= Problem requirements =
The answer must be one number: how many lines of the records contain "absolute".

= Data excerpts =
== Segment start ==

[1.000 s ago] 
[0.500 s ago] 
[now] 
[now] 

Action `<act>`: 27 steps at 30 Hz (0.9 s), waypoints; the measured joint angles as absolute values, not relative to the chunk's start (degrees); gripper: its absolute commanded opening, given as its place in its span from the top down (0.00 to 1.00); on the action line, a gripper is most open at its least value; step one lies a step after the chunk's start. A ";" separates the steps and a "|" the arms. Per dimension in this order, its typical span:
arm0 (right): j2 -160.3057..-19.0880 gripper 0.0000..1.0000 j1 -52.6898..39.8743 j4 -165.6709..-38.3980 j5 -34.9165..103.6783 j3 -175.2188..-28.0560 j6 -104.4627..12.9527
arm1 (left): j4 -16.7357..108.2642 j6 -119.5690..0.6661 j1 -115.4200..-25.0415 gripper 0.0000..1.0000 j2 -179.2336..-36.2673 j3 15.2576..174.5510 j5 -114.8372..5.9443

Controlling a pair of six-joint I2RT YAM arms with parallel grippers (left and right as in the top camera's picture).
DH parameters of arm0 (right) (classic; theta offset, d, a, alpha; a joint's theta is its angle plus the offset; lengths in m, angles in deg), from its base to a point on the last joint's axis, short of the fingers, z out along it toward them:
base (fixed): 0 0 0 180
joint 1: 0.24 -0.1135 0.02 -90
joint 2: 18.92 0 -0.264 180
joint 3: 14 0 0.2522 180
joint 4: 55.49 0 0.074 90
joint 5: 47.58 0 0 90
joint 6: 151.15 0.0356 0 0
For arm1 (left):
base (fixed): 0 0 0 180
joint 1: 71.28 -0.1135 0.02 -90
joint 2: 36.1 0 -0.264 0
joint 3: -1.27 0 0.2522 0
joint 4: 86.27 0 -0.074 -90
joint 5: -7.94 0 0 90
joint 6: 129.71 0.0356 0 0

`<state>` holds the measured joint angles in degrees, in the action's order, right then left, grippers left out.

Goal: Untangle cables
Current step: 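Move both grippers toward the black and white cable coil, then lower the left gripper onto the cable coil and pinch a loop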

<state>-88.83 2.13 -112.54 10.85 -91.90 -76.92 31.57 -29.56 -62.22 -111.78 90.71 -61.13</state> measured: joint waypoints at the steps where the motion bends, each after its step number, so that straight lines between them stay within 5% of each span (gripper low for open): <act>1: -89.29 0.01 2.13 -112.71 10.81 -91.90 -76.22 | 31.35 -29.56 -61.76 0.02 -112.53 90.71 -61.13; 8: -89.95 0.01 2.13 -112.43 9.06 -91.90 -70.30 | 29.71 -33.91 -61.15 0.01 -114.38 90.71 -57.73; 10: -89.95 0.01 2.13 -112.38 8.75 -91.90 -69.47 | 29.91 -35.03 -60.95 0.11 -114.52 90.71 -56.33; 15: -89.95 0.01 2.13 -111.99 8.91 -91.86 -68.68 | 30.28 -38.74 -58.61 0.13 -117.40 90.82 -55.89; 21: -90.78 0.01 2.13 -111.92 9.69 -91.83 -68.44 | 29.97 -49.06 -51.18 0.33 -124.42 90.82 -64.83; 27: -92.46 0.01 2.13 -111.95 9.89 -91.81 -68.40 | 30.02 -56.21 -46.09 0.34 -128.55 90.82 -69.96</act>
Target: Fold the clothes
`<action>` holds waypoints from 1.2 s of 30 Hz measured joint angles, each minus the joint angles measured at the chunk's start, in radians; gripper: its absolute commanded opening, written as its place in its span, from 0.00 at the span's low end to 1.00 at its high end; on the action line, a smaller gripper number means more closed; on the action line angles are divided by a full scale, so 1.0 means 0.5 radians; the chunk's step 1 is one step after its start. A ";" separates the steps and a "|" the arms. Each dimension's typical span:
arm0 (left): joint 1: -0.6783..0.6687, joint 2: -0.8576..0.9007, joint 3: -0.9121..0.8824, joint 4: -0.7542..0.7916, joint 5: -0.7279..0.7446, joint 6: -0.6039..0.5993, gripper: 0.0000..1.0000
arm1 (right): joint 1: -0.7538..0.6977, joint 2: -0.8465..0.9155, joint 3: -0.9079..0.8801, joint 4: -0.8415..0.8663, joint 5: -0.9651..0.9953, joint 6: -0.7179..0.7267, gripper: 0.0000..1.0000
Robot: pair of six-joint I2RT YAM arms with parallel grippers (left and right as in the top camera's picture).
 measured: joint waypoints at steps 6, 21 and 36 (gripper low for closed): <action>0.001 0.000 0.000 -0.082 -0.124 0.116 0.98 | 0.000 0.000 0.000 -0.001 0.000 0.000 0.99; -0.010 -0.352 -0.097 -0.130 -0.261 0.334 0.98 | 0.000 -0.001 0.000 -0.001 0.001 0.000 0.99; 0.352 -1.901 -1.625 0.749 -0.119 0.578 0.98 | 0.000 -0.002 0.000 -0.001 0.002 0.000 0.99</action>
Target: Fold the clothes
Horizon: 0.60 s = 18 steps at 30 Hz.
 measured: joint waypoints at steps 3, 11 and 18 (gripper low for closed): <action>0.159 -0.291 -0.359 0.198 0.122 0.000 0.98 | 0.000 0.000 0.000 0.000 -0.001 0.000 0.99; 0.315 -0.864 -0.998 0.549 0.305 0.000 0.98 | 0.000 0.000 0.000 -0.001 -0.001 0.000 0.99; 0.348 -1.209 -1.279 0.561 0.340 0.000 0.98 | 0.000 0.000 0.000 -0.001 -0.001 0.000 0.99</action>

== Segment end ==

= Exercise result =
2